Waitt & Bond
- Waitt & Bond cigar sign
- Industry: Tobacco
- Founded: 1870
- Defunct: 1969
- Fate: Closed
- Headquarters: Saugus, Massachusetts (1870–1872) Boston, Massachusetts (1872–1919) Newark, New Jersey (1919–1963) Scranton, Pennsylvania (1963–1969)
- Key people: Charles Henry Bond Henry Waitt
- Products: Cigars

= Waitt & Bond =

American former cigar manufacturer

Waitt & Bond, Inc. was an American cigar manufacturer that was in operation from 1870 to 1969. During the early 20th century it was the largest cigar manufacturer in New England and one of the largest in the United States.

==Early years==
Waitt & Bond was established in 1870 by Charles Henry Bond and Henry Waitt. They began manufacturing cigars in a small shop in the Cliftondale neighborhood of Saugus, Massachusetts. In 1902 the business was incorporated in Maine. In October 1917 it was incorporated under the laws of Massachusetts.

In 1885, Waitt & Bond, which was then doing business on Blackstone Street in Boston, launched what would become its most famous brand - "Blackstone".

In 1891, Waitt & Bond moved to a large factory on Endicott Street in Boston. Bond remained Waitt & Bond's president and general manager until his death in 1908. After Bond's death, the company was run by William E. Waterman. In 1913 Waitt & Bond moved into its newly built factory, which was the largest cigar factory in the world under one roof. Located at 716 Columbus Avenue, it contained automated machinery for handling tobacco as well as facilities for humidifying, storing, and routing the product.

==Labor troubles and the switch to machine manufacturing==
During the early years of World War I, Waitt & Bond hired many refugees from Belgium. In addition to being expert cigar makers, many of them were socialists. After this, Waitt & Bond clashed with the local union, who threatened to strike if the company hired more employees, implemented the use of machinery, weighed tobacco, ended the practice of cigar makers using their mouths to shape cigars, or dismissed an employee without the consent of a union committee.

On July 7, 1919, workers in all of Boston's major cigar factories walked off the job. On August 13, Waitt & Bond announced that it was leaving Boston and relocating to Newark, New Jersey. Once in Newark, the company switched from manufacturing by hand to manufacturing by machine. They were able to resume production six months after the strike was called. After Waitt & Bond adopted the use of machinery, other cigar manufacturers began to follow suit and by 1924 almost every other large cigar manufacturer was either using it or experimenting with it. The switch to machine manufacturing allowed Waitt & Bond to substantially increase its production. This, along with the move to a more central location for distribution, gave the company the ability to go after the national market.

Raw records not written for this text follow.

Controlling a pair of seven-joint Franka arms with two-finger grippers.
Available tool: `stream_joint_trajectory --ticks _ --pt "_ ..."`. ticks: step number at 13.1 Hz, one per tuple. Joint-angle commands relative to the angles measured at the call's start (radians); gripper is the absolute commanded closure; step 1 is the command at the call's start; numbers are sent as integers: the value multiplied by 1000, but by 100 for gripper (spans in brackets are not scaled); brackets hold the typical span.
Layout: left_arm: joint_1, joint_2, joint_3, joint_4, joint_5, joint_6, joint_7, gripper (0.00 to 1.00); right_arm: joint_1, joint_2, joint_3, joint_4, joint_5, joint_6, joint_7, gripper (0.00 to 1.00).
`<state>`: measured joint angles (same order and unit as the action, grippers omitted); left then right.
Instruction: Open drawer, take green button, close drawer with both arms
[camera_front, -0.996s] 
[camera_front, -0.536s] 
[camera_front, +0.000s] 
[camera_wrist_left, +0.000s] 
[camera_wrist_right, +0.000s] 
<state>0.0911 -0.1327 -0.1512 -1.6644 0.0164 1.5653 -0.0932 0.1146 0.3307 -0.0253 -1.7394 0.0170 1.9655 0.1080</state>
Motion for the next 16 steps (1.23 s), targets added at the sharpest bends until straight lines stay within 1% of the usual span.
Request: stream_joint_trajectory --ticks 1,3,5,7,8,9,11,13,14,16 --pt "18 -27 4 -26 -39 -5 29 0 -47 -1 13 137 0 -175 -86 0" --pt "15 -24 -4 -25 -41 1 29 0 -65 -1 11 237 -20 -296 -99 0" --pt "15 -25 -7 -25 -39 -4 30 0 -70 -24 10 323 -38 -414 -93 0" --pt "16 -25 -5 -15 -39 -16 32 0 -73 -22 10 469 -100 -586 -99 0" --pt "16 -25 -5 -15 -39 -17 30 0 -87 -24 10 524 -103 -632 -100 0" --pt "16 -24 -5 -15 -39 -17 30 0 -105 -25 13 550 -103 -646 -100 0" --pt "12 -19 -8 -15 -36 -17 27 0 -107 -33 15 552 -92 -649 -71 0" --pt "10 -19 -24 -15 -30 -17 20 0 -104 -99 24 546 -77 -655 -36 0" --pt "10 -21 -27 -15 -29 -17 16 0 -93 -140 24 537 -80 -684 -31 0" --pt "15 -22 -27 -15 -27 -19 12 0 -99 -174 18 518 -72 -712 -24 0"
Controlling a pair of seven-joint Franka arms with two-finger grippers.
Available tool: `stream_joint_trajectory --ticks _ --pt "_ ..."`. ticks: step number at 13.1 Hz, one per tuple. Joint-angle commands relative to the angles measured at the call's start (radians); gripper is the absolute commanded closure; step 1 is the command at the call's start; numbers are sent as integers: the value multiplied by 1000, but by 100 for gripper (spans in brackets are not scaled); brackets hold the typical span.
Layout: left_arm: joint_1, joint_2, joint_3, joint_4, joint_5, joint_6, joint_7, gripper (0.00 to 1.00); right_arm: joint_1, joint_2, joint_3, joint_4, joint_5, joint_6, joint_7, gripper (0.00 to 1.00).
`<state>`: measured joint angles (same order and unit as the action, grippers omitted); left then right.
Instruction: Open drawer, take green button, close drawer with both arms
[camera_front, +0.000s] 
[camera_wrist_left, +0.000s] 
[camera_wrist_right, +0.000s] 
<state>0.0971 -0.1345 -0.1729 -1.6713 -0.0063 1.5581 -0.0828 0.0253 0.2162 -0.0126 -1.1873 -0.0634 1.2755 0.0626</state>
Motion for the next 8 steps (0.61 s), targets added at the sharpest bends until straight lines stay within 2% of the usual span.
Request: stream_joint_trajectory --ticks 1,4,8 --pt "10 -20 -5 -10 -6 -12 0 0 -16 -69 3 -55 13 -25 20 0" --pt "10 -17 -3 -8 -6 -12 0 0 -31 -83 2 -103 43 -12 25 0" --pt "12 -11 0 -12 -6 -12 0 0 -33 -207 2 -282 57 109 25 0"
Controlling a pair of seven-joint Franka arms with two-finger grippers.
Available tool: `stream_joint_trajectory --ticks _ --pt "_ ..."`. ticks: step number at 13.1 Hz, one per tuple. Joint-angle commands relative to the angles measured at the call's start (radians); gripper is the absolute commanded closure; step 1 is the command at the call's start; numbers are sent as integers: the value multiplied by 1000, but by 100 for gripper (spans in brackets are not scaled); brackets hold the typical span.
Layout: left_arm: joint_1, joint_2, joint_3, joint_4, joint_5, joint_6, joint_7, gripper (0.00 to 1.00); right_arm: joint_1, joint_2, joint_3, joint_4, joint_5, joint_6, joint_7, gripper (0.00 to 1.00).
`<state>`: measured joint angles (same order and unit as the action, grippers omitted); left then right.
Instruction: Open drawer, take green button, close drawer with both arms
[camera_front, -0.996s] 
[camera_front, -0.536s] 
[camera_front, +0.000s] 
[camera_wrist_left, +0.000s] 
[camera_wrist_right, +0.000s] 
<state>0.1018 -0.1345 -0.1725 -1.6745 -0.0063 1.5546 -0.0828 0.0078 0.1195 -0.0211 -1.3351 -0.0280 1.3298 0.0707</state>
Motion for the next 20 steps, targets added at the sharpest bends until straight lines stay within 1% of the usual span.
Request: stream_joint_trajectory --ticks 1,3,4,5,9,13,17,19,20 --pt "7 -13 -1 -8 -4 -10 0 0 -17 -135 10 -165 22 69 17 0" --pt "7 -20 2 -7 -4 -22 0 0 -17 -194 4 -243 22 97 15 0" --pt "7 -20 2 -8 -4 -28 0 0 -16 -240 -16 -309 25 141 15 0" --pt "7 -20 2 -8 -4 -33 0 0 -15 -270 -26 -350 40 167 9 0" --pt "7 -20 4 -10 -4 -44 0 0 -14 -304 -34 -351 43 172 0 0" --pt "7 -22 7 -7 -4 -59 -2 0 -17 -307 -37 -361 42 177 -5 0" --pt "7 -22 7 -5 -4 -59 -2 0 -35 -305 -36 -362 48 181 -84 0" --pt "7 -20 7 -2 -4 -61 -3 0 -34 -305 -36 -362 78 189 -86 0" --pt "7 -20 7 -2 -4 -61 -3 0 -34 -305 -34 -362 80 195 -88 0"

From 1929 to 1939, Waitt & Bond was a subsidiary of Porto Rican American Tobacco. In March of 1938, severance for Waitt Bond Inc., from the tobacco companies (including Porto Rican American Tobaccos Companies and the Congress Cigar Company Inc.,) was announced in the NY Times.

In 1943, Waterman died and Harley W. Jefferson, a longtime tobacco executive who had most recently served as head of the tobacco section of the War Production Board, was chosen to succeed him. Jefferson resigned as president in 1956 at the age of 72, but remained with the company as a director and consulting chairman. He was succeeded as president by Thomas A. Hansbury, Waitt & Bond's secretary-treasurer.

In 1955, the company acquired the cigar-making assets of the D. Emil Klein Company, which then changed its name to Demlein Corp. In 1961 it acquired Alles & Fisher, Inc., which produced the JA, '63, and Pippin cigar brands.

==Later years, renaming, and closure==
In 1962, Hansbury resigned and chairman Edward Rapaport assumed his duties on a temporary basis. Fred A. Roff, Jr., former president of Colt's Manufacturing Company, was elected president in 1964.

In 1963, the company headquarters moved from Newark to Scranton, Pennsylvania. In June 1964, Waitt & Bond's stockholders voted at their annual meeting to rename the company the Blackstone Cigar Co. after its most popular brand. In 1969 the company closed.